You could feel his heart racing as your face was pressed against his back and you felt his whole weight on you.

“I need you - “, he huffed and you felt the vibrations from his deep voice reverberate through his back.

You stiffened. Sure, you’d watched him through the blinds in your bedroom as he mowed the lawn, and caught him running out the front door in nothing but his boxers to chase the newspaper boy who threw the morning’s paper a little too close to the bay window out front. But once he and Tess were married a few years back, you’d tried to stop because marriage had been good to Joel.

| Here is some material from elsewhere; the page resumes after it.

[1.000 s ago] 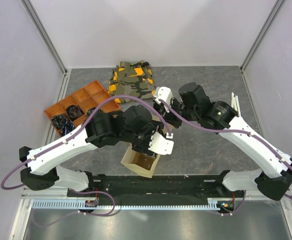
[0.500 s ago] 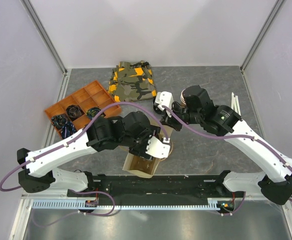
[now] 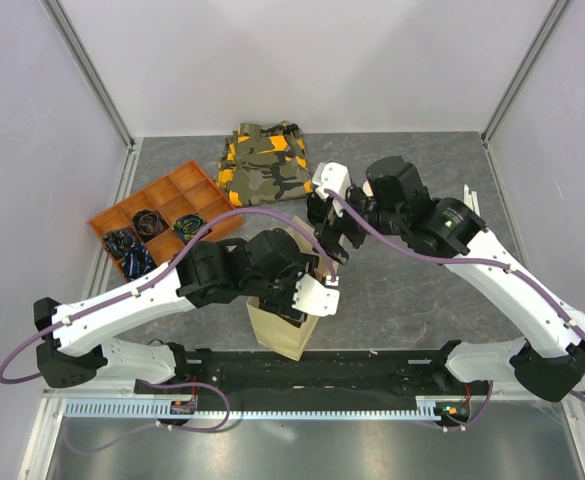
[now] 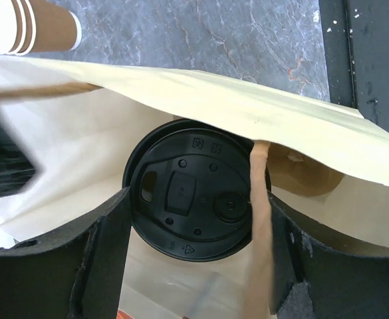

His mental health and financial stability had improved, and he seemed overall a happier person. Tess made him happy and kept him taken care of and the only drawback seemed to be the effect it had on his waistline which was now pressing you uncomfortably into the creaking chair. 

“Joel - I think we shouldn’t-”

“No, please - hear me out!”

He cranked his head back to try and look at you. “I didn’t want to ask this in front of everyone and even Tess thinks this is a good idea.”

Butterflies or some other sort of fluttering insect bustled in your core, but you tried to maintain whatever decorum you could. 

“T-Tess thinks it’s a good idea?”

“Yeah, she said you’d be perfect but I didn’t want to take advantage of you.” He then sighs and finally says, “I need you to help me with my taxes.”